🗃️
SQL
SQL Interview — Quick Recall Guide
🗃️
🗃️
SQL · Section 7 of 9

SQL Interview — Quick Recall Guide

SQL Interview — Quick Recall Guide

Must know⚠️Common trap🧠Memory map📝One-liner

🧠 MASTER DECISION FLOWCHART

🧠 Memory Map
QUESTION SAYS...USE THIS PATTERN
──────────────────────────────────────────────────────────────────
"Top N per group / rank within group"P1: DENSE_RANK PARTITION BY
"Running total / cumulative / rolling avg"P2: SUM OVER (ORDER BY)
"Previous row / MoM / next event"P3: LAG / LEAD
"Consecutive days / streak / period"P4: GAPS & ISLANDS (date - rn trick)
"Group events into sessions"P5: SESSIONIZATION (LAG + SUM flag)
"Remove duplicates / keep latest row"P6: ROW_NUMBER PARTITION BY = 1
"Compare rows in same table / hierarchy"P7: SELF-JOIN (two aliases)
"All combinations / grid / every pair"P8: CROSS JOIN
"Items bought in same order together"P9: MARKET BASKET (self-join order_id)
"Count/sum by category in one row"P10: CASE WHEN inside aggregate
"First users / retention / cohorts"P11: COHORT (MIN date as cohort)
"Days between / overdue / past 90 days"P12: DATE ARITHMETIC
"Hierarchy / tree / all levels"P13: RECURSIVE CTE
"Median / percentile / quartile"P14: PERCENTILE_CONT or ROW_NUMBER trick
"Funnel / conversion / drop-off rate"P15: FUNNEL (COUNT DISTINCT per stage)

SECTION 1: WINDOW FUNCTIONS (P1, P2, P3)

P1: Ranking Template

sql
WITH ranked AS (
    SELECT *, DENSE_RANK() OVER (PARTITION BY grp ORDER BY val DESC) AS rnk
    FROM tbl
)
SELECT * FROM ranked WHERE rnk <= N;
-- ROW_NUMBER: unique, no ties | RANK: skips | DENSE_RANK: no skip ← use for Top-N

RANK vs DENSE_RANK: Top-2 with RANK → only 2 rows max.
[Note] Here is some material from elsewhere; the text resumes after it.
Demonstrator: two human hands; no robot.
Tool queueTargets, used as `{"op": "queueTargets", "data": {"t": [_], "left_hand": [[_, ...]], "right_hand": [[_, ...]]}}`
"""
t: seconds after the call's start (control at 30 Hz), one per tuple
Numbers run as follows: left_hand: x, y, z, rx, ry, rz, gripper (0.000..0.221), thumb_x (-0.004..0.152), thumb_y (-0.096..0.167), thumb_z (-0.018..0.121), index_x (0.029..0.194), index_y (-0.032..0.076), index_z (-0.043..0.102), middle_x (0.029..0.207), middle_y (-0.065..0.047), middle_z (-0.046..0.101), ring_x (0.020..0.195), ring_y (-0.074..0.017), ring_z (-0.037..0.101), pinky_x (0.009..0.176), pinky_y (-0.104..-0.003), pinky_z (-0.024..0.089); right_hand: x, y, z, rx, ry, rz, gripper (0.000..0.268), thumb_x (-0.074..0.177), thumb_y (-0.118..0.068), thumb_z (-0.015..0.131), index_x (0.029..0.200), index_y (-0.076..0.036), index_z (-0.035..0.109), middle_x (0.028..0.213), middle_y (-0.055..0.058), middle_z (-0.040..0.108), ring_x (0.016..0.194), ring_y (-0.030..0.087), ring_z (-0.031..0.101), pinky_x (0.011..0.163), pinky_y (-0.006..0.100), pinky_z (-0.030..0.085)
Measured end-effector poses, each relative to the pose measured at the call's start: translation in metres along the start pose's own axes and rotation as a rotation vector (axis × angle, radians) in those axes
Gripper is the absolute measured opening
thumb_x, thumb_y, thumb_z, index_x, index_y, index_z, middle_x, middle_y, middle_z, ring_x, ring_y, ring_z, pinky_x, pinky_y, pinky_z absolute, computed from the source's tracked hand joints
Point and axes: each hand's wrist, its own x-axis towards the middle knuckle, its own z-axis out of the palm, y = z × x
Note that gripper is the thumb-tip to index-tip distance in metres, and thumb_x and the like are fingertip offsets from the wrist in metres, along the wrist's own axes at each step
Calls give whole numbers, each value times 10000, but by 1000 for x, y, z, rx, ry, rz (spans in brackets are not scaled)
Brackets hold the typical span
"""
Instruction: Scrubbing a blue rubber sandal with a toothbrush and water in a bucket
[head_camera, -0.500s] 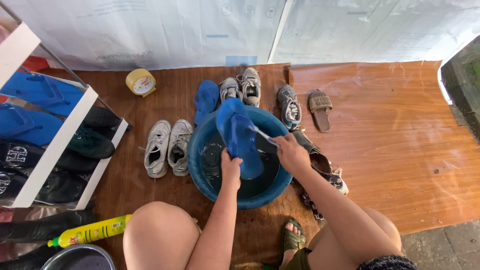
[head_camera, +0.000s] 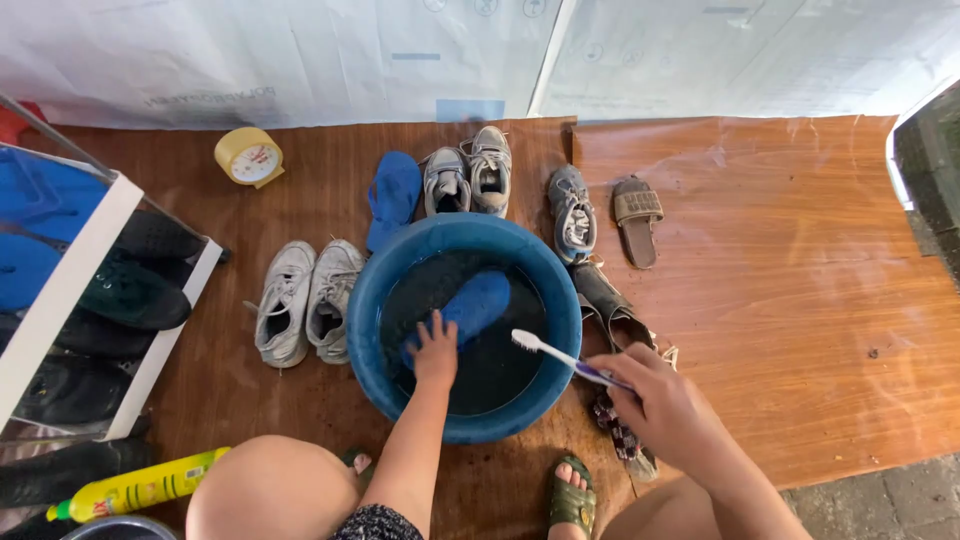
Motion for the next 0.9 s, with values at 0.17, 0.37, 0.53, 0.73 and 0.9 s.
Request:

Top-2 with DENSE_RANK → tied 2nd places ALL appear (correct!).

P2: Running Total Template

sql
SUM(val) OVER (PARTITION BY grp ORDER BY date_col
               ROWS BETWEEN UNBOUNDED PRECEDING AND CURRENT ROW) AS running_total

AVG(val) OVER (PARTITION BY grp ORDER BY date_col
               ROWS BETWEEN 6 PRECEDING AND CURRENT ROW) AS rolling_7day_avg

⚠️ TRAP: Omit ORDER BY inside OVER → gets grand total, not running total!

P3: LAG/LEAD Template

sql
LAG(val, 1) OVER (PARTITION BY grp ORDER BY date_col) AS prev_val
LEAD(val, 1) OVER (PARTITION BY grp ORDER BY date_col) AS next_val
-- First row LAG = NULL, Last row LEAD = NULL
-- pct_change = (val - prev_val) / NULLIF(prev_val, 0) × 100

KEY USES: MoM/YoY change, detect duplicates within time window (Stripe!), "next purchase was AirPods" (Apple!)
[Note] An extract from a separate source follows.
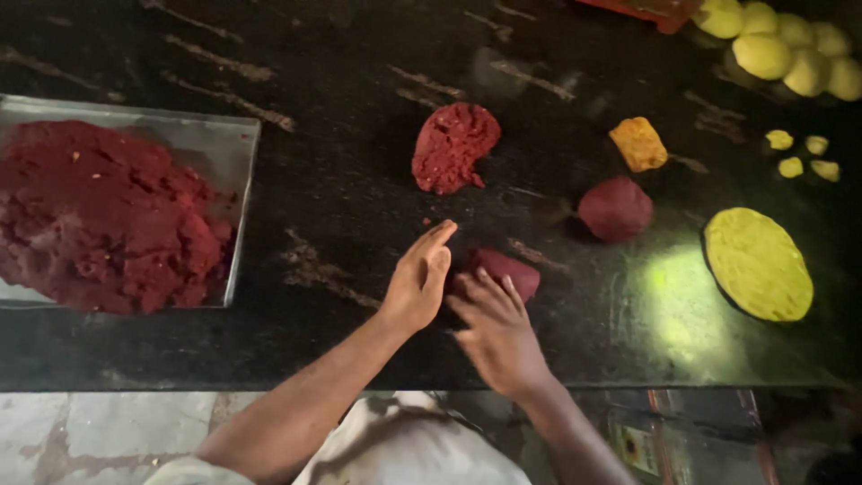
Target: Shaping red-colored dough into balls on a bakery table.
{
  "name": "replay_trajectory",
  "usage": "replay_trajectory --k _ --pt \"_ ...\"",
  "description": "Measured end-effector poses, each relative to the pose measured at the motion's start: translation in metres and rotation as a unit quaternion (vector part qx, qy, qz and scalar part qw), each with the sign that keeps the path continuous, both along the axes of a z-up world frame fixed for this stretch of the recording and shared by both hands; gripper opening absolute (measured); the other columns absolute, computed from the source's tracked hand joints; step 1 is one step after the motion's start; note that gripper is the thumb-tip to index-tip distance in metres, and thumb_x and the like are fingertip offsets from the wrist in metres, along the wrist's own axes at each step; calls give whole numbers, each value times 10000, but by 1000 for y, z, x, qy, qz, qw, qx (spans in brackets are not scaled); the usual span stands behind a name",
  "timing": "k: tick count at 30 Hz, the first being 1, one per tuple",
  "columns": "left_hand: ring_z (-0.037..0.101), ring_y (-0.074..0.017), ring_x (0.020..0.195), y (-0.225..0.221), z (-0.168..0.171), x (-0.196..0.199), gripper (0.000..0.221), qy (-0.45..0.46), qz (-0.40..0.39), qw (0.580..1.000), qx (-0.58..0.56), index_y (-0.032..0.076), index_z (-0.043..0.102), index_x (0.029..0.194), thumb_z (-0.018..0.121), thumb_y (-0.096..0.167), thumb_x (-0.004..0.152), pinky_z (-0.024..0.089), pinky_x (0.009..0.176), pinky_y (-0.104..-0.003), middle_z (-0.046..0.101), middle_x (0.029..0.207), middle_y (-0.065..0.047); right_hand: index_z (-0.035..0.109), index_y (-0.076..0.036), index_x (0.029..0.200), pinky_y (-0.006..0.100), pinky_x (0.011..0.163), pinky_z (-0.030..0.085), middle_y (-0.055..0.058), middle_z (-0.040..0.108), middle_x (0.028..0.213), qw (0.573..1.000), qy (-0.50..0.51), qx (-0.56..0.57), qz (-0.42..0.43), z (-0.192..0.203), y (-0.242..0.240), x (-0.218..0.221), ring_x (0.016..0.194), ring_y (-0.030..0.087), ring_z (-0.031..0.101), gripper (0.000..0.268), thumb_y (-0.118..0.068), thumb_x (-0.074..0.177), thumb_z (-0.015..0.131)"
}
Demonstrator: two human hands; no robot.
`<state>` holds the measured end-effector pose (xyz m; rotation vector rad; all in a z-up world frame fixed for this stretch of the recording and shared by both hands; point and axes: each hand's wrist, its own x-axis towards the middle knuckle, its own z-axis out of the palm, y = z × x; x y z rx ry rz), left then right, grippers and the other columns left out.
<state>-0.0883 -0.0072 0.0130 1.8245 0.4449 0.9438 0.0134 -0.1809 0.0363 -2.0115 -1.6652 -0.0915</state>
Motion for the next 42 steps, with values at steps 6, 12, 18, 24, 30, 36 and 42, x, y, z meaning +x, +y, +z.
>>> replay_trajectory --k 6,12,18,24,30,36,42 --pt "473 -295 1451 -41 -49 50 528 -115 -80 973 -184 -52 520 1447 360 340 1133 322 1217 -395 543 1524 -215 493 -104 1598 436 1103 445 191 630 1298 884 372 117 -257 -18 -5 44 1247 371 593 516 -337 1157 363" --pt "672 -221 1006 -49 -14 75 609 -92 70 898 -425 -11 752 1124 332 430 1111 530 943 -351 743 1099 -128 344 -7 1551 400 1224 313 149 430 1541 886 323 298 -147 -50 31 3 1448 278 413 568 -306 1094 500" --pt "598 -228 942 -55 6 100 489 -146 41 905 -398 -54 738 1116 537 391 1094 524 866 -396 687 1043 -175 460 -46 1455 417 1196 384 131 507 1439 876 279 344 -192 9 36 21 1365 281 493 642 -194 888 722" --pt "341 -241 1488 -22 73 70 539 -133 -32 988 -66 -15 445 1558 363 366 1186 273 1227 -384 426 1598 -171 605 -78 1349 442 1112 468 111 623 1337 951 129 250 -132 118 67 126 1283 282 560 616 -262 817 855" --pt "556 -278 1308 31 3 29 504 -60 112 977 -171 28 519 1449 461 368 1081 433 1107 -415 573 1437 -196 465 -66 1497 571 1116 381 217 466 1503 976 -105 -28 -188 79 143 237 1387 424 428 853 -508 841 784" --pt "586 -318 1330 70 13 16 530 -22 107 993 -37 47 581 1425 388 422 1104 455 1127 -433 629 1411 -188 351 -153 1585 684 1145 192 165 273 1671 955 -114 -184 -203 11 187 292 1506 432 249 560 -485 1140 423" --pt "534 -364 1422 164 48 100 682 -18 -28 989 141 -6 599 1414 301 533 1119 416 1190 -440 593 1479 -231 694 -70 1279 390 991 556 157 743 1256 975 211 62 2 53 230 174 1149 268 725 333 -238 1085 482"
SECTION 2: HARD PATTERNS (P4, P5, P6)

P4: Gaps & Islands — THE KEY TRICK

sql
-- TRICK: consecutive dates - sequential row numbers = CONSTANT for each island!
WITH deduped AS (SELECT DISTINCT user_id, activity_date FROM events),
numbered AS (
    SELECT user_id, activity_date,
           ROW_NUMBER() OVER (PARTITION BY user_id ORDER BY activity_date) AS rn
    FROM deduped
),
islands AS (
    SELECT user_id, activity_date,
           DATE_SUB(activity_date, rn) AS island_key   -- Hive/Spark
           -- PostgreSQL: activity_date - rn AS island_key
    FROM numbered
)
SELECT user_id, MIN(activity_date) AS start, MAX(activity_date) AS end, COUNT(*) AS len
FROM islands
GROUP BY user_id, island_key;

⚠️ TRAP 1: Deduplicate FIRST (DISTINCT) or same-day events break the trick. ⚠️ TRAP 2: Hive = DATE_SUB(date, rn), PostgreSQL = date - rn.

P5: Sessionization Template

sql
WITH flagged AS (
    SELECT *, LAG(event_time) OVER (PARTITION BY user_id ORDER BY event_time) AS prev_t,
           CASE WHEN prev_t IS NULL OR (event_time - prev_t) > INTERVAL '30 min'
                THEN 1 ELSE 0 END AS new_session
    FROM events
)
SELECT *, SUM(new_session) OVER (PARTITION BY user_id ORDER BY event_time
                                  ROWS BETWEEN UNBOUNDED PRECEDING AND CURRENT ROW)
          AS session_id
FROM flagged;

P6: Deduplication Template

sql
WITH ranked AS (
    SELECT *, ROW_NUMBER() OVER (PARTITION BY unique_key ORDER BY updated_at DESC) AS rn
    FROM table_with_dupes
)
SELECT * FROM ranked WHERE rn = 1;  -- always use ROW_NUMBER not RANK (RANK can have ties!)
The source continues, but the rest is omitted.